Task directions: Check every line of the entries below for the word "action", then give only the number of lines that have it.

[Stored dataset items]
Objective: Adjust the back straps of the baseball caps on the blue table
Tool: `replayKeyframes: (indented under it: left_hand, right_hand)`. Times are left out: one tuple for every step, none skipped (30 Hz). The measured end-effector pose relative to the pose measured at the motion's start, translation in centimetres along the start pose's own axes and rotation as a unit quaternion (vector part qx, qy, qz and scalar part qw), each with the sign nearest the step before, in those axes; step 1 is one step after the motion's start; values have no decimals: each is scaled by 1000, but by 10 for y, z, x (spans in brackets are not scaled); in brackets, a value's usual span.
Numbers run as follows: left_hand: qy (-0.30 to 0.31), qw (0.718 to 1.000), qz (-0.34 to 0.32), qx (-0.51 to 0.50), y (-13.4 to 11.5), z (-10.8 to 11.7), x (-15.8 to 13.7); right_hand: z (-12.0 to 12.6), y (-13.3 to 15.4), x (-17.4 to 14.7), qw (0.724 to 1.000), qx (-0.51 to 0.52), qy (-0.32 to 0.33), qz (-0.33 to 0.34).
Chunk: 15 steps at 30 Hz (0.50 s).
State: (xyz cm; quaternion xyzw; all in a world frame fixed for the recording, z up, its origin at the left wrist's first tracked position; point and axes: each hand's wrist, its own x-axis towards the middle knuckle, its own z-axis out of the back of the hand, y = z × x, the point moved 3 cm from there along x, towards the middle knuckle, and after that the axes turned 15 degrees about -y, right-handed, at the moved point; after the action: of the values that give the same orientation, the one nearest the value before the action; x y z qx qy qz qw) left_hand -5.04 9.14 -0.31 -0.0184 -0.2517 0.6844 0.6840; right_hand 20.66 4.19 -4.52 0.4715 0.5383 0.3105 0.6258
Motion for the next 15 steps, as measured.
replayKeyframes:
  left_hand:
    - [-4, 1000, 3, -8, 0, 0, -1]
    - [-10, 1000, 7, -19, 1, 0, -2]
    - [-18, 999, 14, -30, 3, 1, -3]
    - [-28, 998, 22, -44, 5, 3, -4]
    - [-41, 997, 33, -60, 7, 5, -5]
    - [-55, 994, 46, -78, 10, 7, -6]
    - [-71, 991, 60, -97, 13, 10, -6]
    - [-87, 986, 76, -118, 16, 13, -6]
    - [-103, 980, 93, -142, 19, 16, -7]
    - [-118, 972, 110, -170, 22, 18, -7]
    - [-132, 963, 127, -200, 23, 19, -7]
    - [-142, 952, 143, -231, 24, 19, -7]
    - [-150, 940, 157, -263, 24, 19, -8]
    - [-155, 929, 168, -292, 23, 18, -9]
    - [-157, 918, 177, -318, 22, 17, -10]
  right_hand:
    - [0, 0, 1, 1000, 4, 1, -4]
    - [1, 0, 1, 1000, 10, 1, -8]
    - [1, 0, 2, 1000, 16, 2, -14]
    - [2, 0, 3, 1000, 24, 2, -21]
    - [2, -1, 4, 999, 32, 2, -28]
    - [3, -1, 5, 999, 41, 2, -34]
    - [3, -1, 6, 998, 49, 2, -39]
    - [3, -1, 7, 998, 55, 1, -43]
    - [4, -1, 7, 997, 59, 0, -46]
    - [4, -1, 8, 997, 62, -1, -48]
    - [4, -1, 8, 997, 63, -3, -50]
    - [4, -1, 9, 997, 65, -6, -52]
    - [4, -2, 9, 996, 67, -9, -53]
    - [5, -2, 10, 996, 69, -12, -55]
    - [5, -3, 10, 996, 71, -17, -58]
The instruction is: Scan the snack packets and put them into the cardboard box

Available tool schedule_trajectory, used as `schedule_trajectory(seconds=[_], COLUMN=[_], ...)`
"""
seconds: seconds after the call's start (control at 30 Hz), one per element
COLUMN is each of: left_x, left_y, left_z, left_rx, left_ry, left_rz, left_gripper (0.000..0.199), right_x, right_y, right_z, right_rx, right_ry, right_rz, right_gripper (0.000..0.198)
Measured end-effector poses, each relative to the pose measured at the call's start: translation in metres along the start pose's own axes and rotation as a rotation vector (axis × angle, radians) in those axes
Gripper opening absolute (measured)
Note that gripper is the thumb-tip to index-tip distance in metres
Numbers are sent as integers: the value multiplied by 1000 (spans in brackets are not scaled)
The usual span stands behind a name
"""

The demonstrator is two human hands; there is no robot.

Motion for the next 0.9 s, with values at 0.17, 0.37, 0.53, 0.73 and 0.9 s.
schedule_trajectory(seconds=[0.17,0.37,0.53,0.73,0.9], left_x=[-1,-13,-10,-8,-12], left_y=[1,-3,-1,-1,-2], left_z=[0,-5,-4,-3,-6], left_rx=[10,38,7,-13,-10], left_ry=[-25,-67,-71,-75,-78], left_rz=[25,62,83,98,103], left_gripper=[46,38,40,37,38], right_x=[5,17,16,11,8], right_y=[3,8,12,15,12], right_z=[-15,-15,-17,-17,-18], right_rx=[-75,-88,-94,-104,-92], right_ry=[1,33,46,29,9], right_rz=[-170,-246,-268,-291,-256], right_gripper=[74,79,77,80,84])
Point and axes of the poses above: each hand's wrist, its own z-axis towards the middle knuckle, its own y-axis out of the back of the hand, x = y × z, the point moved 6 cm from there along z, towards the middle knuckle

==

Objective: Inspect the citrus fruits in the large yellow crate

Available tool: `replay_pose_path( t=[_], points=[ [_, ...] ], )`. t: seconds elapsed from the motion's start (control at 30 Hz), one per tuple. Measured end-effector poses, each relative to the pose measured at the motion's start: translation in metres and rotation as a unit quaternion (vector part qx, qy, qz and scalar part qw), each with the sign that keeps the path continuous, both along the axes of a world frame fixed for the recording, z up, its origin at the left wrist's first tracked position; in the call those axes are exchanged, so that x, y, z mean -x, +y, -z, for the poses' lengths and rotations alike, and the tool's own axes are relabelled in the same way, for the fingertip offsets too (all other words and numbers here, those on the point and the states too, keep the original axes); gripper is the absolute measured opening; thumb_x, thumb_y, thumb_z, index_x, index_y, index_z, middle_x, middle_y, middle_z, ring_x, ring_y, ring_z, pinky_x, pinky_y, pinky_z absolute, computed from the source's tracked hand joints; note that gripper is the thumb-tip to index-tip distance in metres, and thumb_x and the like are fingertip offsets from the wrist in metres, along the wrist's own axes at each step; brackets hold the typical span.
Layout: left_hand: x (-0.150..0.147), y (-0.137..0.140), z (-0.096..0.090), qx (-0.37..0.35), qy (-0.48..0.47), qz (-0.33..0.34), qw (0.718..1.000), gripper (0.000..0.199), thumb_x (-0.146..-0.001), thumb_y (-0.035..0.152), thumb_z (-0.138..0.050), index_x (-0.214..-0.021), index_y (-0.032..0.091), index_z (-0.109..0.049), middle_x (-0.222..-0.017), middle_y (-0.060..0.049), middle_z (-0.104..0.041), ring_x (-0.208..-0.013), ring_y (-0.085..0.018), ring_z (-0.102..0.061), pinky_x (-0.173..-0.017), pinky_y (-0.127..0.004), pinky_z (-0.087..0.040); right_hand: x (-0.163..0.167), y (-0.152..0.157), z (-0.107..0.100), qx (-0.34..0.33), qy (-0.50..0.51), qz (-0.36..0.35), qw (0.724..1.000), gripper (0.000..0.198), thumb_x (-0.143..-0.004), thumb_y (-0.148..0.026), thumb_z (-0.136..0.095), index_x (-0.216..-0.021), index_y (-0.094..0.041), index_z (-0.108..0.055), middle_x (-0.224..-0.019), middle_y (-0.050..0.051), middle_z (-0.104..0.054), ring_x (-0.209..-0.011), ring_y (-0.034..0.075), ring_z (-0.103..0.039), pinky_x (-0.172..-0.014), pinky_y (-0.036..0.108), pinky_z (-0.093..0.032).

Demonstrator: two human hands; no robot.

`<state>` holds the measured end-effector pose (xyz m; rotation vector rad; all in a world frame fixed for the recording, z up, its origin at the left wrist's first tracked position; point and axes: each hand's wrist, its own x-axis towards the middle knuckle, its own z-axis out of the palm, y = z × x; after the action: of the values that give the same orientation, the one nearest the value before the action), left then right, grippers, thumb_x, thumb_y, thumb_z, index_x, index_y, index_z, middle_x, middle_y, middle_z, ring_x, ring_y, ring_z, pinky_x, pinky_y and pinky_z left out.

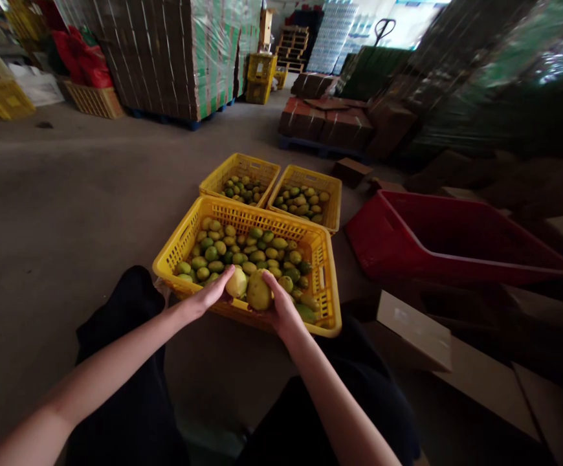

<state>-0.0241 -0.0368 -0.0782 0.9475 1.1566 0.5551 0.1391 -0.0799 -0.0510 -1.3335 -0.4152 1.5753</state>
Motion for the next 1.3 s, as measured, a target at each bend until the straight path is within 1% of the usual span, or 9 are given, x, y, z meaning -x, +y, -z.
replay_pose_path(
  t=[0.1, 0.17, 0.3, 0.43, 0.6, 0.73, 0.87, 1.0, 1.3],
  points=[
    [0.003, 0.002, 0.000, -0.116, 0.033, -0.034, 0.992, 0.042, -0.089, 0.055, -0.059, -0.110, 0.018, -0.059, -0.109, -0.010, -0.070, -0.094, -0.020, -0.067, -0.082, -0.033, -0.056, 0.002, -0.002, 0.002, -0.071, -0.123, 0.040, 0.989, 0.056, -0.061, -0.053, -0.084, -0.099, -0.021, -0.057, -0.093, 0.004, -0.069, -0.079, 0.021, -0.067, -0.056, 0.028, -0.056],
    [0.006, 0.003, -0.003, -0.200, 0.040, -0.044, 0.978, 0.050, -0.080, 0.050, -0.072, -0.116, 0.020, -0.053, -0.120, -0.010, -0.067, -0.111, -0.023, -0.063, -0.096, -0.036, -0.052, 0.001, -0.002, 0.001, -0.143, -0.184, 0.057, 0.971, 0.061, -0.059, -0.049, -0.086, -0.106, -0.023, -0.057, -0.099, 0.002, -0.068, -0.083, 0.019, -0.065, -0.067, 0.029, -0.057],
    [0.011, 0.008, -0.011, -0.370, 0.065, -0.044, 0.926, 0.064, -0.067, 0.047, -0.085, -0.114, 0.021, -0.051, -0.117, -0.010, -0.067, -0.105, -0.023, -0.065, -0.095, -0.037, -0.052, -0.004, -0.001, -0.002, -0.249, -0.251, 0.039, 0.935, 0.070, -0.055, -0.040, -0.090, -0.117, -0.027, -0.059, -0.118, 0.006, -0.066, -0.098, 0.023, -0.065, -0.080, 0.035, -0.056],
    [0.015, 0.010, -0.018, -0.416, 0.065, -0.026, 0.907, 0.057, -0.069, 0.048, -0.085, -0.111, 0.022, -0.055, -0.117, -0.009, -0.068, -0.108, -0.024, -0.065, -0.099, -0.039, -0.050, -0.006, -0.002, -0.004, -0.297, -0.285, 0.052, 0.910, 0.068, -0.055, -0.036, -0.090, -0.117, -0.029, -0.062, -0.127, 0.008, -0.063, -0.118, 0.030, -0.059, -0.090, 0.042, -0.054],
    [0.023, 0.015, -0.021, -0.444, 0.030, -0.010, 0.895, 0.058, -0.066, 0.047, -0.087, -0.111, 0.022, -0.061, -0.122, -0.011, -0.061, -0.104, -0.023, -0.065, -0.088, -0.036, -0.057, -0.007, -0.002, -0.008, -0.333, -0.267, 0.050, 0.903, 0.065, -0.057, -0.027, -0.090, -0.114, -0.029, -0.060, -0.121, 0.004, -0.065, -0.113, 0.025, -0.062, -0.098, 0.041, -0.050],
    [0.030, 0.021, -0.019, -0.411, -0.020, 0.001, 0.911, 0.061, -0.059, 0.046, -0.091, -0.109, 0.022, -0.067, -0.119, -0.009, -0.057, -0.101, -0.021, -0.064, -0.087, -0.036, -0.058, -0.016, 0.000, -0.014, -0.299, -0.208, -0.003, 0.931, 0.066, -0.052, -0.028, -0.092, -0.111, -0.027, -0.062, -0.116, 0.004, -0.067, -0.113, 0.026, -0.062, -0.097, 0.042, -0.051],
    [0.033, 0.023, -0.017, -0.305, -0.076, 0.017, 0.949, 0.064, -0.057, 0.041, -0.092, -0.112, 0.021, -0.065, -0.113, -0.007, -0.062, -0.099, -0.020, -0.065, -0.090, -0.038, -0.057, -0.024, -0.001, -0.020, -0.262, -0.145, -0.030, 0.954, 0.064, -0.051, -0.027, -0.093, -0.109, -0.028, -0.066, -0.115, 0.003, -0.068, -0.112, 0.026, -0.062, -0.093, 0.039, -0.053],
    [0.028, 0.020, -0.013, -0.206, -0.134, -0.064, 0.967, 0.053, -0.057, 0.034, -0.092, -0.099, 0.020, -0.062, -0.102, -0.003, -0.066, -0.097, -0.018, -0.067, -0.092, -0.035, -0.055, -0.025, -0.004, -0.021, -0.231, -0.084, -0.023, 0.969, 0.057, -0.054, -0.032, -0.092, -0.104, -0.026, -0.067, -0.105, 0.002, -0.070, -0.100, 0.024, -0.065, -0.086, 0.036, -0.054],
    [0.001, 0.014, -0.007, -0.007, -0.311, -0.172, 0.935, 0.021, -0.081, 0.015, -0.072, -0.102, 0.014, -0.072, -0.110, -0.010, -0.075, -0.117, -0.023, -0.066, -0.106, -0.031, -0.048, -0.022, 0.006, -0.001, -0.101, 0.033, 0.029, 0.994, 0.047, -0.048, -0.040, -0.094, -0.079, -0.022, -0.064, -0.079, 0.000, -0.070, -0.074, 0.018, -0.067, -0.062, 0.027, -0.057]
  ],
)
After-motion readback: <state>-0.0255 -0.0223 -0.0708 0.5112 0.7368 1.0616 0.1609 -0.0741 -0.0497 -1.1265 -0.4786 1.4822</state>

Answer below: 2